Work order: For the entries below, repeat exactly each line starting with the one that contains "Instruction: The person" and going on through the one that contains "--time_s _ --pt", and no others.

[Records from a data source]
----------------
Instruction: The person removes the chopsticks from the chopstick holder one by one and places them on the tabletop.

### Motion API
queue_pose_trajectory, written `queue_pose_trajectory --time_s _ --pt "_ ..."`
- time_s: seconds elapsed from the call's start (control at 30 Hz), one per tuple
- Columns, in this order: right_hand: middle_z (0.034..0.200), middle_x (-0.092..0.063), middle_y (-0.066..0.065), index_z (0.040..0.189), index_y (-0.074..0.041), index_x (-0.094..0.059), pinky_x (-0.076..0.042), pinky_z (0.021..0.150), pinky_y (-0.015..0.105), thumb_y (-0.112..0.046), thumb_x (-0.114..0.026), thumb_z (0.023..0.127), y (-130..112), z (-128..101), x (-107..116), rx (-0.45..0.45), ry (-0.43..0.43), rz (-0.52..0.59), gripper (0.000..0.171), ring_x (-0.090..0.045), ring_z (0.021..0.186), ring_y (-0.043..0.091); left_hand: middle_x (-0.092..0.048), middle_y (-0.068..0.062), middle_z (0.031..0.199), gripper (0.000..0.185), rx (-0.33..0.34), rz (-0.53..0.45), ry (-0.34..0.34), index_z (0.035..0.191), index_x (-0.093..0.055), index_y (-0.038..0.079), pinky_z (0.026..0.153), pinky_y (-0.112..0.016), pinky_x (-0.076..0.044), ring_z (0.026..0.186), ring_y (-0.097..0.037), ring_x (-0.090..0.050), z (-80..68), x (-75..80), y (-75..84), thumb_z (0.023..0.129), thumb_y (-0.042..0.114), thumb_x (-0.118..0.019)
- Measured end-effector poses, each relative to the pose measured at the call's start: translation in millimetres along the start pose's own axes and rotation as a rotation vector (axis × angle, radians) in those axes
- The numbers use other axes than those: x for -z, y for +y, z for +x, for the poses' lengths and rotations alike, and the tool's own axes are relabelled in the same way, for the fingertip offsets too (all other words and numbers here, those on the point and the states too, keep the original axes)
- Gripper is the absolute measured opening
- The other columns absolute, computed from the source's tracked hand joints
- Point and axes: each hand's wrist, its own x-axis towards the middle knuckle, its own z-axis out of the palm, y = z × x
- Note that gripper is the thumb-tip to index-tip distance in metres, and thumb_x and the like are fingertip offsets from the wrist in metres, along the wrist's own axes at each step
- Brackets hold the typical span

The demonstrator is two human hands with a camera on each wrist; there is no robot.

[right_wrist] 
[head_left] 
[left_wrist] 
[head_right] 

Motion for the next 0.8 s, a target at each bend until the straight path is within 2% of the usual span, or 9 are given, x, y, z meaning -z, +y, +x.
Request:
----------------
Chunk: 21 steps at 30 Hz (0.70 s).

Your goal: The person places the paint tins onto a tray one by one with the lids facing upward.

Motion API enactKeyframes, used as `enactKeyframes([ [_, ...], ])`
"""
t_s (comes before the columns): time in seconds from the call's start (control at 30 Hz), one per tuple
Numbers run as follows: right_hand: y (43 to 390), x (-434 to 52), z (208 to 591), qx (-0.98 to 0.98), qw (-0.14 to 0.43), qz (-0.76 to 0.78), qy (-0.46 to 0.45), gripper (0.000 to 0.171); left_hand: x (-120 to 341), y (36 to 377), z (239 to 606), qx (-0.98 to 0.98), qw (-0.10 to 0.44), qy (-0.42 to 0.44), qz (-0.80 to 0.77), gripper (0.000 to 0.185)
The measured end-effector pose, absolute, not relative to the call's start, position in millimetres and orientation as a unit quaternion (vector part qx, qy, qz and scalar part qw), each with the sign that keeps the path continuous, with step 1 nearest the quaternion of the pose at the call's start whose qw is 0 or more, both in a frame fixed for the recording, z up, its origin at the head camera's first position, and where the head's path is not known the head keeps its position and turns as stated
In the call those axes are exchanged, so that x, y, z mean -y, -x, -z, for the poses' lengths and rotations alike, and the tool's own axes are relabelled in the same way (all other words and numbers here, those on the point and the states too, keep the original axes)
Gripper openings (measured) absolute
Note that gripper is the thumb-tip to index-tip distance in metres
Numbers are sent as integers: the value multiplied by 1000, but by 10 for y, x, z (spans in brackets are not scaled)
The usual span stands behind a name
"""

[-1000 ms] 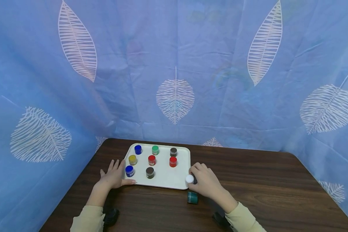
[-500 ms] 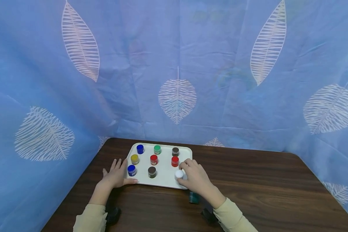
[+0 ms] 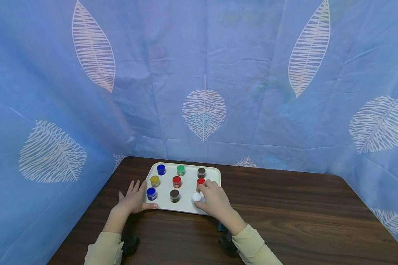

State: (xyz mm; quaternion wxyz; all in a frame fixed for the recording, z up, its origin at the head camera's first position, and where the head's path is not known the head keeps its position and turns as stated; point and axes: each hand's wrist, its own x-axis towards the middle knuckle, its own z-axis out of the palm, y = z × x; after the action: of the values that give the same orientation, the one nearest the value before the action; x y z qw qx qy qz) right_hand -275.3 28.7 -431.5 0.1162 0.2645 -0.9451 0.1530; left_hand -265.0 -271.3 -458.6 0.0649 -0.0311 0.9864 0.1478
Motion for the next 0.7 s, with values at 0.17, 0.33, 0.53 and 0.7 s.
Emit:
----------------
Answer to this exercise:
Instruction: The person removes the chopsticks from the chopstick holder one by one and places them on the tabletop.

### Motion API
queue_pose_trajectory, written `queue_pose_trajectory --time_s _ --pt "_ ..."`

For this exercise, nothing further remains to be done.